Since taking over as Hoops caretaker boss at the start of March following Neil Lennon’s departure, John Kennedy has been waiting for it all to come together.
And yesterday, in unseasonal snow, it did. With not even a potential injury worry over James Forrest, subbed just before the hour as a precaution, could take the smile off his face.
“I’ve felt this coming for the last few weeks. I thought we were going to score a few goals and give someone a bit of a hiding,” he said.
“The performance gives us the foundation and the basis to get results.
“It has been a case of building back the structure, making sure everybody knows their roles and then the quality always comes through.

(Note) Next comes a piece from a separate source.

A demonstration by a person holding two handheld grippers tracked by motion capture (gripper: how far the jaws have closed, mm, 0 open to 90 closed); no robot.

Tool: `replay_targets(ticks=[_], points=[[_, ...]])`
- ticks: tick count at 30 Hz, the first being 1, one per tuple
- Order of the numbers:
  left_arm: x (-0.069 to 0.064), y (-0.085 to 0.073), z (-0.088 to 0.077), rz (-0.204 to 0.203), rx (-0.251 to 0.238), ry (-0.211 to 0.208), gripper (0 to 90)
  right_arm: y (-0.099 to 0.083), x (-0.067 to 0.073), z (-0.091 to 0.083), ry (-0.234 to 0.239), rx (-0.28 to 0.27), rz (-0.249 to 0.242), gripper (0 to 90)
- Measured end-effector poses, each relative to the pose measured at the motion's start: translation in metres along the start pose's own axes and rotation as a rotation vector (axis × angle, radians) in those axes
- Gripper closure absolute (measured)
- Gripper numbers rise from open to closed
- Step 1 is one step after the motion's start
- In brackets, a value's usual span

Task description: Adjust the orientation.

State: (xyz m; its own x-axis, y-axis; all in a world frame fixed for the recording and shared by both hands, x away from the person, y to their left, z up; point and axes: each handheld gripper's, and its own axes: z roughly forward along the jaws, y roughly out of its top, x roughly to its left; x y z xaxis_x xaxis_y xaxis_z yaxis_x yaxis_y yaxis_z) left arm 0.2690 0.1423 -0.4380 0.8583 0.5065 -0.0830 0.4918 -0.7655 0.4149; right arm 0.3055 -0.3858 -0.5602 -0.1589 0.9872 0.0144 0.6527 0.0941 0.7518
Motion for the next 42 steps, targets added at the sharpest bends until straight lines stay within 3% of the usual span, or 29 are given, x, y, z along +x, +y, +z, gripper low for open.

“If you get that basis right you can control games and you can build up the confidence which we have seen today in abundance with our important players doing damage in the box.
“It was really pleasing, I thought our decision-making in the final third was very good – we got much more attempts from inside the box. It was a top performance.”
The fact the Forrest brothers, James and Alan, lined up in opposition, meant there was a small personal tussle going on in the middle of the larger contest.
And James it was who got the breakthrough at a time when the game looked in serious danger of stagnating.
Darting through on to a clever ball round the corner by Odsonne
Edouard, he found himself one on one with Robbie Mccrorie.
The Livi keeper narrowed the angle with a dash off his goalline but his opponent was too quick, too composed, and coolly netted.
Up to that point it had been Alan Forrest who had given the Hoops their only anxious moment.
Dispossessing Scott Brown, he scampered clear but Stephen Welsh was alert to the danger and came across to make a saving tackle that gave his side time to regroup. That was something the West Lothian team failed to do themselves after falling behind because all too quickly it was 2-0.
They failed to clear when they had the chance and allowed Mo Elyounoussi to scamper to the byline on Celtic’s left.
Looking up, the Norwegian spotted David Turnbull’s run in support and picked out the midfielder with a cross he only needed to make contact with to score.
They were, to be fair, bang out of luck at the third.
Scott Brown did a great job to fling himself forward to get a diving header on Turnbull’s corner from the right.
His effort was not on target, though. At least not until it struck Livi central defender Jack Fitzwater who was left as the scorer of an unfortunate own goal.
There was zero doubt who to credit, with Celtic’s fourth.
Elyounoussi’s effort was a beauty, a curling right-foot shot from just inside the box that left Mccrorie with no chance.
There was plenty to admire too in his second and Celtic’s fifth, a dinked finish from the angle.
With time running down on what was a by now wearied Livingston side, Christie then added to the competition for the best goal of the afternoon when cashing in on an Efe Ambrose mistake to send an inch-perfect shot into the net.
It is, they say, much easier to score goals when your team are a few goals to the good but that didn’t diminish the quality of the finishing on show.
A minute’s silence was held before the game to mark the passing of Prince Philip, Duke of Edinburgh.
It was immaculately observed by the couple of hundred inside Celtic Park who stood silent throughout.
However, outside the ground it was clearly a different story with a series of loud bangs heard before and after referee Nick Walsh whistled to mark the end of the tribute.